La sécurité du revenu pour les personnes âgées – au moyen de pensions fiables et garanties – peut aussi avoir un impact positif notable sur les enfants accueillis dans des foyers multigénérationnels. Entre 50 et 60 pour cent des orphelins d’Afrique du Sud, du Botswana, du Malawi, de Namibie, de Tanzanie ou du Zimbabwe vivent avec leurs grands-parents. Des études conduites en Afrique du Sud et au Brésil ont montré que les pensions contribuaient à réduire le travail des enfants et à améliorer leurs résultats scolaires.

Les programmes d’emploi public qui procure du travail aux adultes ont aussi la capacité de réduire le travail des enfants – comme l’ont montré l’Ethiopie et l’Inde.

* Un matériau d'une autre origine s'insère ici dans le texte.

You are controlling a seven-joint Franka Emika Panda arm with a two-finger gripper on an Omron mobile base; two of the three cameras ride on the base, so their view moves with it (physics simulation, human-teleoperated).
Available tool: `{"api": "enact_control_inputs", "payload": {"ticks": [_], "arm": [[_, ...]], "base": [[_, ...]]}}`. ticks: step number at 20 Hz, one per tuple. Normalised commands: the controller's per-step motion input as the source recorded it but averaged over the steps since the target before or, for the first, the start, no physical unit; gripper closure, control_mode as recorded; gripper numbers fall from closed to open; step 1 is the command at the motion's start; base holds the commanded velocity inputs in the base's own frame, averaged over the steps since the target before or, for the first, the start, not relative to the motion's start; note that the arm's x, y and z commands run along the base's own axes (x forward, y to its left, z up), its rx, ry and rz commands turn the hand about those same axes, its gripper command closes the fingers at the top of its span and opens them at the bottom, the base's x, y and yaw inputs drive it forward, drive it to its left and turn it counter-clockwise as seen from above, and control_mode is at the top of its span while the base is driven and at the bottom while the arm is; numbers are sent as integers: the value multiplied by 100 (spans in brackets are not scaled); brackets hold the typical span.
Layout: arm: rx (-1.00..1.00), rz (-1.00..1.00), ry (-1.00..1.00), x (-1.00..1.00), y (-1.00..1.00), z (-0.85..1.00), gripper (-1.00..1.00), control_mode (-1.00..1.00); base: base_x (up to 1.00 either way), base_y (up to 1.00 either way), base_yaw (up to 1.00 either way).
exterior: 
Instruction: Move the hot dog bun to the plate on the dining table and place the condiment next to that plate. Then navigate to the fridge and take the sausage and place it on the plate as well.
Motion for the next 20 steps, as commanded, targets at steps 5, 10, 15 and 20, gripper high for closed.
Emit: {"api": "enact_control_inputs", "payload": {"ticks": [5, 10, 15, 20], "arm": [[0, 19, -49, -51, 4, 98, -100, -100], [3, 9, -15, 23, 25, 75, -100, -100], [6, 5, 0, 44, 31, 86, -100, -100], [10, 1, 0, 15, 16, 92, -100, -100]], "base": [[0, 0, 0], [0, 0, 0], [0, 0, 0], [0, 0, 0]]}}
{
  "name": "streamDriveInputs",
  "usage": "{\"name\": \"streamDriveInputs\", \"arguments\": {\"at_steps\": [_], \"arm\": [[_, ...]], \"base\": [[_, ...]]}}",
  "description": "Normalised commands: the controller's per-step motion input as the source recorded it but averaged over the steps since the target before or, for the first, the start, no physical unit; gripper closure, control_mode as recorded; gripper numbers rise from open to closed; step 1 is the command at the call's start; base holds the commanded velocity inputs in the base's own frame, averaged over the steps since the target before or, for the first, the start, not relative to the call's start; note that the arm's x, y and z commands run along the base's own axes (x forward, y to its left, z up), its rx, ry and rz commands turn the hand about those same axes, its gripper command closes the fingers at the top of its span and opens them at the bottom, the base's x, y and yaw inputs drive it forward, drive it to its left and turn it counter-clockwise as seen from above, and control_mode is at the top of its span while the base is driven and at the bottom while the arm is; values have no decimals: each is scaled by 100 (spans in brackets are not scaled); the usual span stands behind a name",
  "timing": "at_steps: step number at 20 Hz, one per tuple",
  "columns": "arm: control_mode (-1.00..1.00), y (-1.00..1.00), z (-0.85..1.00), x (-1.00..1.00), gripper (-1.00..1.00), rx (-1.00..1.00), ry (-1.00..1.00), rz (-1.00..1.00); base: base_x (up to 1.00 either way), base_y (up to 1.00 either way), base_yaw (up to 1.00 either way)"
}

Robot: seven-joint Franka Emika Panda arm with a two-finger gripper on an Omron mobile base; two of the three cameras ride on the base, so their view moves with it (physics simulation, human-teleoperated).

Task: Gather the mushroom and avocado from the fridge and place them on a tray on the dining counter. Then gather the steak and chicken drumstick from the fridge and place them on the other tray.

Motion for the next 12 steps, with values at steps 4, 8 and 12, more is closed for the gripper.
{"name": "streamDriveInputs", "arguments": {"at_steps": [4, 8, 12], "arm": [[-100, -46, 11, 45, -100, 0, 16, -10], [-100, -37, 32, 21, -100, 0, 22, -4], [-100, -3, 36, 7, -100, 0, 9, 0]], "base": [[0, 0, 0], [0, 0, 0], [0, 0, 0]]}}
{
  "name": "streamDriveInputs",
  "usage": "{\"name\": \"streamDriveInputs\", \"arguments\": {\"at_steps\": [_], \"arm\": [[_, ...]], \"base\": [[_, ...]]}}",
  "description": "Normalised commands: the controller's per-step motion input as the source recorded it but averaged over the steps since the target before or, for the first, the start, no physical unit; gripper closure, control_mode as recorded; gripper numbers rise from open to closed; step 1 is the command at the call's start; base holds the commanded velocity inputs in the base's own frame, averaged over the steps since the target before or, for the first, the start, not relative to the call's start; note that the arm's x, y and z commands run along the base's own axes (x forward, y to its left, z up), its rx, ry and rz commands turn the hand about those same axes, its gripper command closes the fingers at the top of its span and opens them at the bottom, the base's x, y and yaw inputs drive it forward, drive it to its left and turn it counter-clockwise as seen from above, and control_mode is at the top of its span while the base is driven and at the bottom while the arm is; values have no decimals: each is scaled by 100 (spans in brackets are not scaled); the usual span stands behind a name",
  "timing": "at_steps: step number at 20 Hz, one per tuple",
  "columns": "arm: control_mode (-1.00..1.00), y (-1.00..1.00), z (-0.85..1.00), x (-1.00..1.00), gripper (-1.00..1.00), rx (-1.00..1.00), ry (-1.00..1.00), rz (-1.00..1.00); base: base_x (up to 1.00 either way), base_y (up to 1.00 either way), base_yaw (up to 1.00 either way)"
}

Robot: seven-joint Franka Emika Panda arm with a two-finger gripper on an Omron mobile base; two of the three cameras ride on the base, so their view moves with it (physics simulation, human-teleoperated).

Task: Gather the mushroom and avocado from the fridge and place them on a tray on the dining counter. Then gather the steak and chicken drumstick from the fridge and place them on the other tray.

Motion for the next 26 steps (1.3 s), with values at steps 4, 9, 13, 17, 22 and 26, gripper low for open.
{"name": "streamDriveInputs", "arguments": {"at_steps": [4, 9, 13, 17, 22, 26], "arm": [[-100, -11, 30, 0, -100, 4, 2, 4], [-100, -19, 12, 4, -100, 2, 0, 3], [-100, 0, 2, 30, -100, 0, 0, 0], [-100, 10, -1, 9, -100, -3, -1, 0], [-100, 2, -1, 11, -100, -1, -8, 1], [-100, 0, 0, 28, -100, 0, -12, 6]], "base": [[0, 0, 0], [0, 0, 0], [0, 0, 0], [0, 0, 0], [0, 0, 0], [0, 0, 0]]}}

Compte tenu de ces données, il apparaît clairement que les mesures de protection sociale peuvent constituer une part importante de la réponse d’ensemble des pouvoirs publics en matière de travail des enfants, aux côtés de l’éducation, des emplois pour les adultes et du respect de la loi. Elles peuvent aussi contribuer à faire pencher la balance quand les ménages doivent décider si un enfant doit travailler ou aller à l’école.

Pour être plus efficace, au moment de la conception des programmes de protection sociale, les responsables politiques doivent envisager la manière de maximiser l’impact positif sur les enfants.

L’OIT a récemment approuvé la recommandation sur les socles de protection sociale qui promeut l’importance de garantir une sécurité élémentaire des moyens d’existence tout au long de la vie, ainsi qu’un accès aux soins essentiels de santé. Avec seulement 20 pour cent de la population mondiale en âge de travailler disposant d’un accès convenable à la protection sociale, il est vital que des progrès soient accomplis pour étendre le champ de ces programmes à toutes les familles à travers le monde. En procédant ainsi, davantage d’enfants échapperont à la corvée et au bouleversement que représente le travail des enfants.

La question de savoir comment la protection sociale pourrait être mieux utilisée pour faire cesser le travail des enfants sera l’un des multiples sujets débattus lors de la Troisième Conférence mondiale sur le travail des enfants qui doit se tenir au Brésil en octobre 2013. Cette conférence, qui devrait réunir plus d’un millier de participants, passera en revue les progrès réalisés sur la voie de l’élimination des pires formes de travail des enfants d’ici à 2016.